* [TASK DETAILS]: Print every line below that comes at or after the line containing "Where in this image is the hand-held right gripper right", exactly as written.
SOURCE MATERIAL: Begin
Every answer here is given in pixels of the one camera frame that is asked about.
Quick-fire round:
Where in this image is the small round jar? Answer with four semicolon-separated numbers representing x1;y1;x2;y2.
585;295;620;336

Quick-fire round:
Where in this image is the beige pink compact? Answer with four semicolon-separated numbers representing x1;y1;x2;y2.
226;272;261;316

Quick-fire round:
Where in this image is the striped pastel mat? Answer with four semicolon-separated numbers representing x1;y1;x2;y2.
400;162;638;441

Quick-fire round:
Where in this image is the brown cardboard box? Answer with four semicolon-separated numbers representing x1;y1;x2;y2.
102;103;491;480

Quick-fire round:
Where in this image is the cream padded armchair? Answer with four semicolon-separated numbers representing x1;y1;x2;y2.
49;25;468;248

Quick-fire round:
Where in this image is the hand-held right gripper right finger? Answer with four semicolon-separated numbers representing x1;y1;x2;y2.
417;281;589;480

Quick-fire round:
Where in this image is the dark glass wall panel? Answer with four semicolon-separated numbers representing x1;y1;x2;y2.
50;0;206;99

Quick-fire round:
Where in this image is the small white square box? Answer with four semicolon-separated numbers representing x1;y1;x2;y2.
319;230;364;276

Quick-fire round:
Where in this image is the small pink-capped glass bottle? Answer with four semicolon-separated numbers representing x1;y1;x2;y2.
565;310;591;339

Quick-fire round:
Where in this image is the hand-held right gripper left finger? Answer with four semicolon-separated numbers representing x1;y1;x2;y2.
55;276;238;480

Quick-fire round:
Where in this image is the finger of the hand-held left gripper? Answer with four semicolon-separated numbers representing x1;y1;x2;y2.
SOURCE MATERIAL: End
* [ANSWER FOR THIS EXERCISE]:
Where in this image is the hand-held right gripper right finger? Answer with four semicolon-separated numbers representing x1;y1;x2;y2.
417;281;589;480

Quick-fire round:
Where in this image is the dark glass wall panel? Answer with four semicolon-separated numbers representing x1;y1;x2;y2.
50;0;206;99

Quick-fire round:
Where in this image is the small white square box? Answer with four semicolon-separated numbers representing x1;y1;x2;y2.
319;230;364;276

Quick-fire round:
Where in this image is the small pink-capped glass bottle? Answer with four semicolon-separated numbers representing x1;y1;x2;y2.
565;310;591;339

Quick-fire round:
Where in this image is the hand-held right gripper left finger? Answer with four semicolon-separated numbers representing x1;y1;x2;y2.
55;276;238;480

Quick-fire round:
Where in this image is the finger of the hand-held left gripper? Answer with four semicolon-separated numbers representing x1;y1;x2;y2.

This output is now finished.